* TASK BRIEF:
Below, locate the line that contains "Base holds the". Repeat exactly from that line to the line that contains "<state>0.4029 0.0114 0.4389", inclusive, leaving out the pictures.

Recorded data
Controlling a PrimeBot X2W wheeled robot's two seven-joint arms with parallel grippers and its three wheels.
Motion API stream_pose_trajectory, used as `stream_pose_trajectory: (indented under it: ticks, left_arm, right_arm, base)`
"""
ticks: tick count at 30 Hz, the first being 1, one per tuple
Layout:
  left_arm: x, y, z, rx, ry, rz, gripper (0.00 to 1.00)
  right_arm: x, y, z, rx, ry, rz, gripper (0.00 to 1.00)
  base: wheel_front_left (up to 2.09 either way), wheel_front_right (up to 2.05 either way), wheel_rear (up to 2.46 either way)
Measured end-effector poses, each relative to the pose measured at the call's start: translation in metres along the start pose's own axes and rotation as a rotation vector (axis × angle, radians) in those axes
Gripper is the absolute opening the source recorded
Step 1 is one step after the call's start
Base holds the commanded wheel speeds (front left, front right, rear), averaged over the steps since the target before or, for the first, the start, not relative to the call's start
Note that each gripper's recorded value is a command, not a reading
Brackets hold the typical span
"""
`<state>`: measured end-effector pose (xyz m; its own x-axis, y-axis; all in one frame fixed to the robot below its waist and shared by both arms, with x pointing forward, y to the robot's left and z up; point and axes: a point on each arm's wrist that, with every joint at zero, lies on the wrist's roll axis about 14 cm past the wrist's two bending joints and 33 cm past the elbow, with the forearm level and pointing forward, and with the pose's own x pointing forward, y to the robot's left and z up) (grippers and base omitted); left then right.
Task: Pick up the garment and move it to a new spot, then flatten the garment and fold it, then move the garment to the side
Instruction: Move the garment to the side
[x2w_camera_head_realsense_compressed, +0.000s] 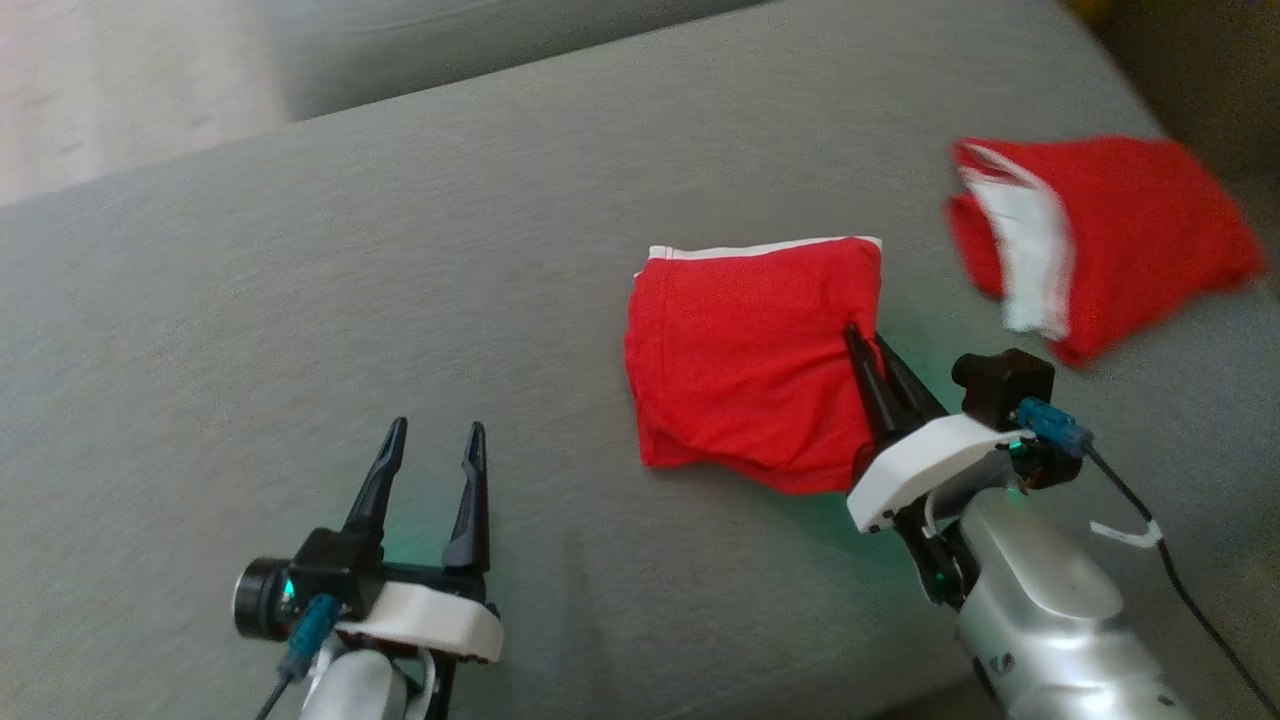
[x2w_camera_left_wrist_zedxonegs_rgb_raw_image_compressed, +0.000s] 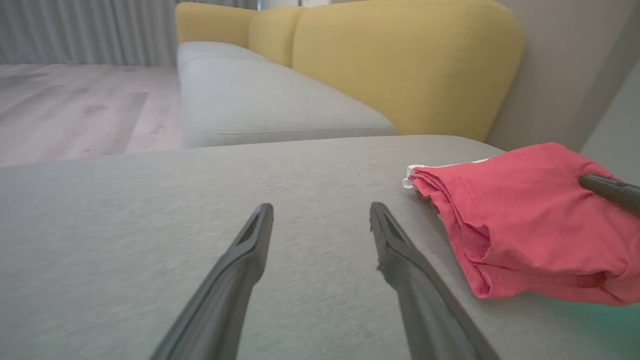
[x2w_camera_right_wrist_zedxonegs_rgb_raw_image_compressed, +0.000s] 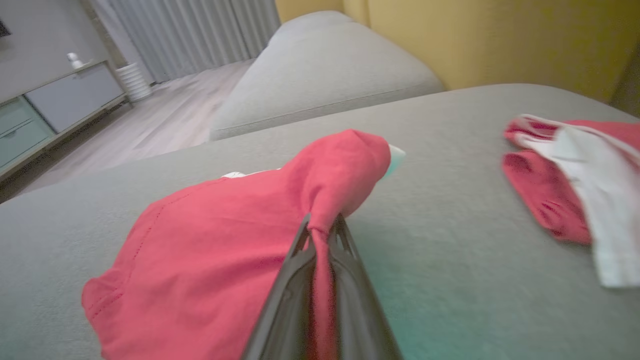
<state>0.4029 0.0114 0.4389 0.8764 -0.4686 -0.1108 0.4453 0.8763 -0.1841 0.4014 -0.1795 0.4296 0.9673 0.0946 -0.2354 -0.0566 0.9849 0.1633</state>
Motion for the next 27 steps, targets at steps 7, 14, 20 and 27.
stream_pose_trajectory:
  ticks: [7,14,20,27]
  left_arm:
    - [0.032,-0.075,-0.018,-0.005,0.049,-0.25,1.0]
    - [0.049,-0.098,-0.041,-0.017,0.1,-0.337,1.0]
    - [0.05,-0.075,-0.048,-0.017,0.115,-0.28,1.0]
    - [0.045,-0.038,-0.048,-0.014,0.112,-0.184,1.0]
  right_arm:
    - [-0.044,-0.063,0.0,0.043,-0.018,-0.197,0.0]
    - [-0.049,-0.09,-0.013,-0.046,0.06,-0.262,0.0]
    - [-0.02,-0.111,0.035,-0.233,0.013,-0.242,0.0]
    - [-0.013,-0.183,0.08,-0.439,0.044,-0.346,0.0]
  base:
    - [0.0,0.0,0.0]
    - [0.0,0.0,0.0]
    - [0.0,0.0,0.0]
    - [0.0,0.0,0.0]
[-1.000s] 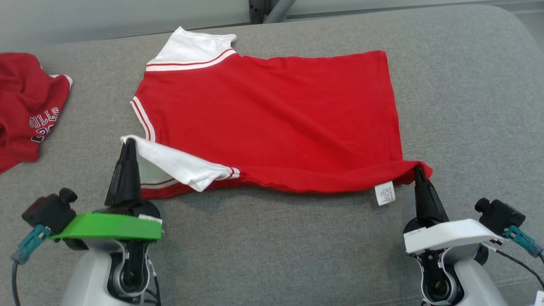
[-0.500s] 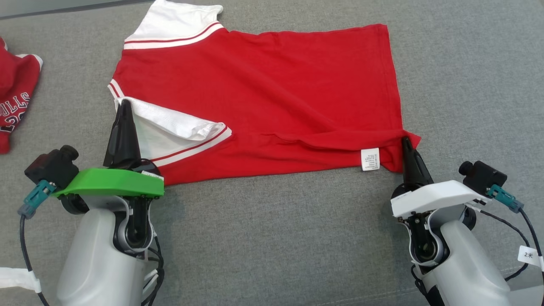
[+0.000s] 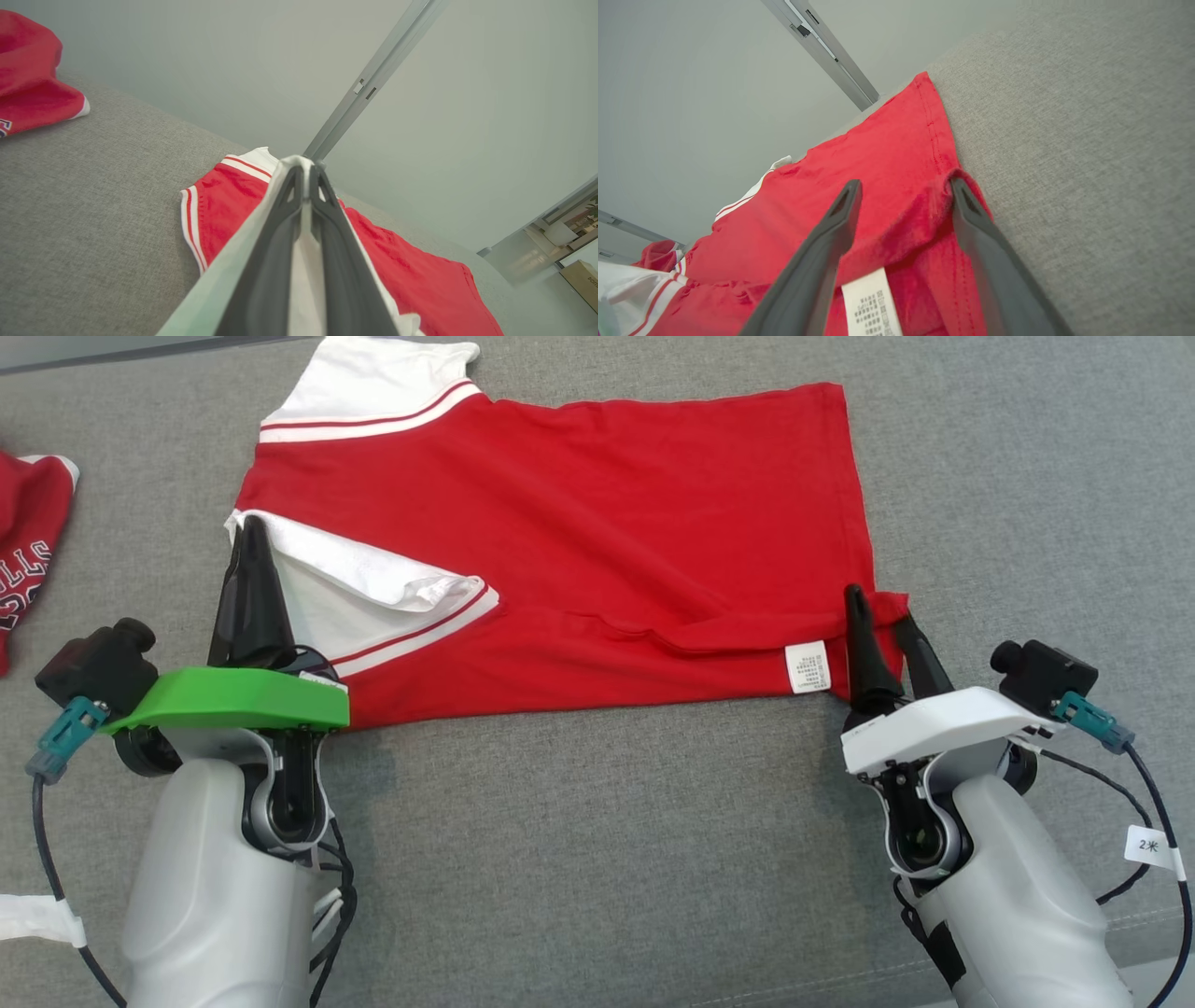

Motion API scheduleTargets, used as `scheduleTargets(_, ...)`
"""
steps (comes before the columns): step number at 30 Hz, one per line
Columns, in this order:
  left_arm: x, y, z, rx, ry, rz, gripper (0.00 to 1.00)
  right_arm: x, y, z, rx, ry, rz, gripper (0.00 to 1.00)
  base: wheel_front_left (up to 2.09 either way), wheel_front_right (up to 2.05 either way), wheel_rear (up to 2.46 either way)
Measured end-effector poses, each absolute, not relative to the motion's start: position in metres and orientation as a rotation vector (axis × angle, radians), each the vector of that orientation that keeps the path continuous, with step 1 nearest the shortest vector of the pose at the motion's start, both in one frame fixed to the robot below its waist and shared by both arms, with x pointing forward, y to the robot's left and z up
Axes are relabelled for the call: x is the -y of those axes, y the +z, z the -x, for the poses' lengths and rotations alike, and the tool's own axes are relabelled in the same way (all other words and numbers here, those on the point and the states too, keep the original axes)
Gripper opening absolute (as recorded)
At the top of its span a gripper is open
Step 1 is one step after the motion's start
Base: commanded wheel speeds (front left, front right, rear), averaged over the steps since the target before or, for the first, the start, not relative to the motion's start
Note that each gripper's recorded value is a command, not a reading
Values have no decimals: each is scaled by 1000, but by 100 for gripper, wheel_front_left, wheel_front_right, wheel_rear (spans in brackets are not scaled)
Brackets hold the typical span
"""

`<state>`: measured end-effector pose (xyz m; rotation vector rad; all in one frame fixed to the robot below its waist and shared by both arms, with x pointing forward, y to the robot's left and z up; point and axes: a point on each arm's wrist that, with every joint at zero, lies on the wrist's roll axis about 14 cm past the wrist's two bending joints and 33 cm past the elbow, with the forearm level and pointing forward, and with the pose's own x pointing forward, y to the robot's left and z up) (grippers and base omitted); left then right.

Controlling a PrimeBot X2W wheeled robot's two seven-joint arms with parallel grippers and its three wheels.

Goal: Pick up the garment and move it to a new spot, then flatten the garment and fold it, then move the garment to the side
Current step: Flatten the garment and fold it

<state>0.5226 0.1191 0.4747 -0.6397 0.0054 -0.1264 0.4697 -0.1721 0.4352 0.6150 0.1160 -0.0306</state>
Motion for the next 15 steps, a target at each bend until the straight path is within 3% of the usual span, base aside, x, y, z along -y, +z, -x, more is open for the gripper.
scheduleTargets(15, -148, 483, -485, 42, -46, 674, 100, 201, 493, -451, 79, -44, -476, 100, 0, 0, 0)
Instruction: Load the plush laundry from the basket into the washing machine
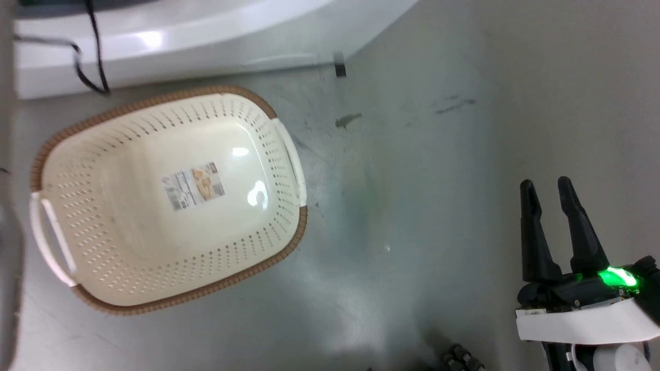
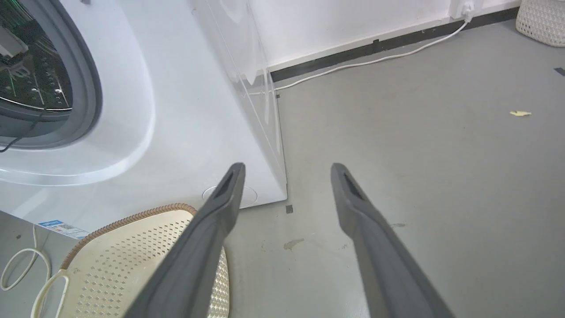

* THE COMPLETED TASK:
Base holds the commanded wheel speeds (front left, front right, rear), averaged over the steps since the target before or, for the first, the start, not relative to the call's start
Note that each gripper's recorded value is a command, not a reading
Brackets hold the typical span
"""
`<state>`: measured end-effector pose (xyz m; its own x-axis, y-axis; all in one frame fixed to the robot below its waist and shared by both arms, with x pointing forward, y to the robot's left and z up; point and axes: a point on each arm's wrist that, with every joint at zero, lies on the wrist's roll axis about 14 cm past the wrist's two bending joints and 33 cm past the elbow, with the forearm level and pointing forward, and with the pose's own x pointing forward, y to the robot's left and z up) (grippers and base omitted); left then right.
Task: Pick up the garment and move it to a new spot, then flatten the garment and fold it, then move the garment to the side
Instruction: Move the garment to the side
[x2w_camera_head_realsense_compressed, +0.000s] 
[x2w_camera_left_wrist_zedxonegs_rgb_raw_image_compressed, +0.000s] 
[x2w_camera_right_wrist_zedxonegs_rgb_raw_image_compressed, +0.000s] 
<state>0.4029 0.0114 0.4389 0.8764 -0.4686 -0.1108 0.4453 0.8763 -0.1841 0.4014 -0.1795 0.4296 0.9673 0.0946 -0.2354 -0.0566 0.9849 0.1633</state>

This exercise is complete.